Lundi 19 décembre 2016, Christine Lagarde a été déclarée coupable de négligence dans l’affaire Tapie, mais a été dispensée de peine. Mais que signifie les notions de négligence et de dispense de peine en droit pénal ?
I. Définition juridique de la négligence et critique de son utilisation à l’encontre de Christine Lagarde
Selon les articles 432-15 et 432-16 du Code pénal, la négligence sanctionne les dépositaires de l’autorité publique ayant permis la constitution de détournement ou de destruction de fonds publics du fait de leur négligence. Il s’agit d’une faute d’imprudence, d’un manquement à l’obligation de prudence, ou d’une absence de diligence. La sanction de ce délit peut aller jusqu’à un an d’emprisonnement et 15 000 euros d’amende. Ce délit est très rarement utilisé, et n’avait jamais été invoqué à l’encontre d’une ministre.

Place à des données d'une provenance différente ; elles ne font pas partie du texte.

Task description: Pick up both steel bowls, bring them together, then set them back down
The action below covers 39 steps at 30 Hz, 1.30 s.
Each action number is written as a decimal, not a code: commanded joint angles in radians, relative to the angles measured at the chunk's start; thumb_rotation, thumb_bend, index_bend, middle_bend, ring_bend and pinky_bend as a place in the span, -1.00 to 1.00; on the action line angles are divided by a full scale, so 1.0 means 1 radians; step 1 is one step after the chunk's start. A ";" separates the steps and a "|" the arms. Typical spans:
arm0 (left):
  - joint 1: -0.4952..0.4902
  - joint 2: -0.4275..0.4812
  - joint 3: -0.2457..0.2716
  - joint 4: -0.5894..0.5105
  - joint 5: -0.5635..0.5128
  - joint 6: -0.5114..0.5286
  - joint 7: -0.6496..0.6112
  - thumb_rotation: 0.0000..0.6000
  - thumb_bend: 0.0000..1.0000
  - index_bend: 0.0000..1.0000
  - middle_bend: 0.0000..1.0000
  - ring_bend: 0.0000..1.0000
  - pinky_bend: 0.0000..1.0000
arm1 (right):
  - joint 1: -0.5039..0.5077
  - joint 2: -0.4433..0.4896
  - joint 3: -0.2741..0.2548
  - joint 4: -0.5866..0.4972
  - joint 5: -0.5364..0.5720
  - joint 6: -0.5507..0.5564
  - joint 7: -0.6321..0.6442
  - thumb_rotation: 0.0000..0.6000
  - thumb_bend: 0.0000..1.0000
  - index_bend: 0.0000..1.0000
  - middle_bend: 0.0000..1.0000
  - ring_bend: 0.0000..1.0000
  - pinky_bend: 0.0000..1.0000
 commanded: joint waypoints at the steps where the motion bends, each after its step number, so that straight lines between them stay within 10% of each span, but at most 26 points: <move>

En l’espèce, madame Lagarde était accusée de négligence, car elle n’avait pas tenu compte des avis de son administration dans l’arbitrage relatif à l’affaire Tapie.
Le fait que l’accusation de négligence soit utilisée pour la première fois vis-à-vis d’une ministre, et qu’elle en soit reconnue coupable crée un précédent, et pose des difficultés. En effet, comme l’avait soulevé, monsieur Marin, procureur général près la Cour de cassation, il y avait une faible différence entre la négligence et le « choix politique malheureux ». Or, une décision politique, même mauvaise, peut difficilement être qualifiée de négligence. De plus, comme l’a souligné monsieur Lagauche, l’avocat général, il est « difficile pour le juge de dire quel avis un ministre doit prendre, ou suivre ». En effet, on peut considérer que le juge n’a pas à juger ni de la qualité ni de l’opportunité des mesures ou des choix politiques, tant qu’il n’y a pas de violation de la loi. De la même manière, l’administration et le juge fiscal ne peuvent sanctionner un mauvais gérant du fait de son incompétence, ou des erreurs de gestion tant qu’il n’y a pas de comportements illégaux.
II. Définition juridique de la dispense de peine négligence et critique de son utilisation dans le cas d’espèce
Selon l’article 132-59 Code pénal, « la dispense de peine peut être accordée lorsqu’il apparaît que le reclassement du coupable est acquis, que le dommage causé est réparé et que le trouble résultant de l’infraction a cessé. La juridiction qui prononce une dispense de peine peut décider que sa décision ne sera pas mentionnée au casier judiciaire ».
Il ne s’agit donc pas d’une relaxe, et la décision de dispense de peine pourra donc rendre possible une condamnation plus importante en cas d’éventuelle récidive.
Il semble que les conditions nécessaires à l’utilisation de la dispense de peine ne soient pas toutes réunies. En effet, si la réinsertion de madame Lagarde n’est évidemment pas discutable, il n’en va pas de même des autres conditions. Ainsi, la procédure relative à monsieur Tapie étant encore en cours d’instruction, le dommage n’a pas encore été établi. Il est donc complexe d’affirmer qu’il est réparé. En ce qui concerne la fin du trouble résultant de l’infraction, cela est également discutable, étant donné l’importance du préjudice causé. Néanmoins, le trouble est une notion très subjective, que les juges du fond (ici la Cour de Justice de la République, ou CJR) peuvent estimer souverainement.
Pour conclure, cette décision ne peut apparaître que comme étant juridiquement surprenante, à tel point que certains commentateurs souhaitent désormais la disparition de la CJR.